The task
Each line below should be quoted exactly, please.

* * * *

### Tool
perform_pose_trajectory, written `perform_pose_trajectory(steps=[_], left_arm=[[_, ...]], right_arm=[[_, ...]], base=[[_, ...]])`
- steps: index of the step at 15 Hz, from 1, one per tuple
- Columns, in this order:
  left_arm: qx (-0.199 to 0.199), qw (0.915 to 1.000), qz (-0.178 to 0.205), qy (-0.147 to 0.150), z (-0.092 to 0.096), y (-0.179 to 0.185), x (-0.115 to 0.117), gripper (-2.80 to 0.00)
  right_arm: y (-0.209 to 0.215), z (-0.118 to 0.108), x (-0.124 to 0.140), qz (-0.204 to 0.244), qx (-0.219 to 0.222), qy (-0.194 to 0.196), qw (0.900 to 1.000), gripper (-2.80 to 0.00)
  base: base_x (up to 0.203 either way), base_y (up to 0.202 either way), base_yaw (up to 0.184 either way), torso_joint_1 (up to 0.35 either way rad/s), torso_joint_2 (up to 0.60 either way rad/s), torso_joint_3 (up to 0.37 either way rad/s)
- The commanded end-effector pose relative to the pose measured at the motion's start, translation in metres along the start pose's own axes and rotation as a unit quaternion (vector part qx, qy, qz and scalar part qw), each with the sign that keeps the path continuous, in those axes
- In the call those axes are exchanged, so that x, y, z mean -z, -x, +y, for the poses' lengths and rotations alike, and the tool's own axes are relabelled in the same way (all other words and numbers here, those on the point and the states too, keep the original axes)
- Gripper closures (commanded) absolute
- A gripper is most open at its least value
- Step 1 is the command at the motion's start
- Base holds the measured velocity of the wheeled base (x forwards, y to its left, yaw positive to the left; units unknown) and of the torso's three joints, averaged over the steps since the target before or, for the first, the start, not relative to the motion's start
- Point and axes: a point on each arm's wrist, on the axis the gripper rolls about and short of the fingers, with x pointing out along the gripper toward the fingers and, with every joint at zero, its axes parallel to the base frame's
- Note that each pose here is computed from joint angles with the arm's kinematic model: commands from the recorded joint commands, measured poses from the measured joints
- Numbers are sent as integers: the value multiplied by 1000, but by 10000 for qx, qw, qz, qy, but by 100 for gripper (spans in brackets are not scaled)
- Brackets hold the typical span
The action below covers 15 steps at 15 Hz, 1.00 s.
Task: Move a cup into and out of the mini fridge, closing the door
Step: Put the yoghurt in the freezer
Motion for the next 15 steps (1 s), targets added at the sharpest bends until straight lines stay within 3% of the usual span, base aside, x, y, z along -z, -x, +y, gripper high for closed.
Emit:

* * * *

Solution below
### Tool
perform_pose_trajectory, written `perform_pose_trajectory(steps=[_], left_arm=[[_, ...]], right_arm=[[_, ...]], base=[[_, ...]])`
- steps: index of the step at 15 Hz, from 1, one per tuple
- Columns, in this order:
  left_arm: qx (-0.199 to 0.199), qw (0.915 to 1.000), qz (-0.178 to 0.205), qy (-0.147 to 0.150), z (-0.092 to 0.096), y (-0.179 to 0.185), x (-0.115 to 0.117), gripper (-2.80 to 0.00)
  right_arm: y (-0.209 to 0.215), z (-0.118 to 0.108), x (-0.124 to 0.140), qz (-0.204 to 0.244), qx (-0.219 to 0.222), qy (-0.194 to 0.196), qw (0.900 to 1.000), gripper (-2.80 to 0.00)
  base: base_x (up to 0.203 either way), base_y (up to 0.202 either way), base_yaw (up to 0.184 either way), torso_joint_1 (up to 0.35 either way rad/s), torso_joint_2 (up to 0.60 either way rad/s), torso_joint_3 (up to 0.37 either way rad/s)
- The commanded end-effector pose relative to the pose measured at the motion's start, translation in metres along the start pose's own axes and rotation as a unit quaternion (vector part qx, qy, qz and scalar part qw), each with the sign that keeps the path continuous, in those axes
- In the call those axes are exchanged, so that x, y, z mean -z, -x, +y, for the poses' lengths and rotations alike, and the tool's own axes are relabelled in the same way (all other words and numbers here, those on the point and the states too, keep the original axes)
- Gripper closures (commanded) absolute
- A gripper is most open at its least value
- Step 1 is the command at the motion's start
- Base holds the measured velocity of the wheeled base (x forwards, y to its left, yaw positive to the left; units unknown) and of the torso's three joints, averaged over the steps since the target before or, for the first, the start, not relative to the motion's start
- Point and axes: a point on each arm's wrist, on the axis the gripper rolls about and short of the fingers, with x pointing out along the gripper toward the fingers and, with every joint at zero, its axes parallel to the base frame's
- Note that each pose here is computed from joint angles with the arm's kinematic model: commands from the recorded joint commands, measured poses from the measured joints
- Numbers are sent as integers: the value multiplied by 1000, but by 10000 for qx, qw, qz, qy, but by 100 for gripper (spans in brackets are not scaled)
- Brackets hold the typical span
The action below covers 15 steps at 15 Hz, 1.00 s.
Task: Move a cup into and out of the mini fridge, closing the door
Step: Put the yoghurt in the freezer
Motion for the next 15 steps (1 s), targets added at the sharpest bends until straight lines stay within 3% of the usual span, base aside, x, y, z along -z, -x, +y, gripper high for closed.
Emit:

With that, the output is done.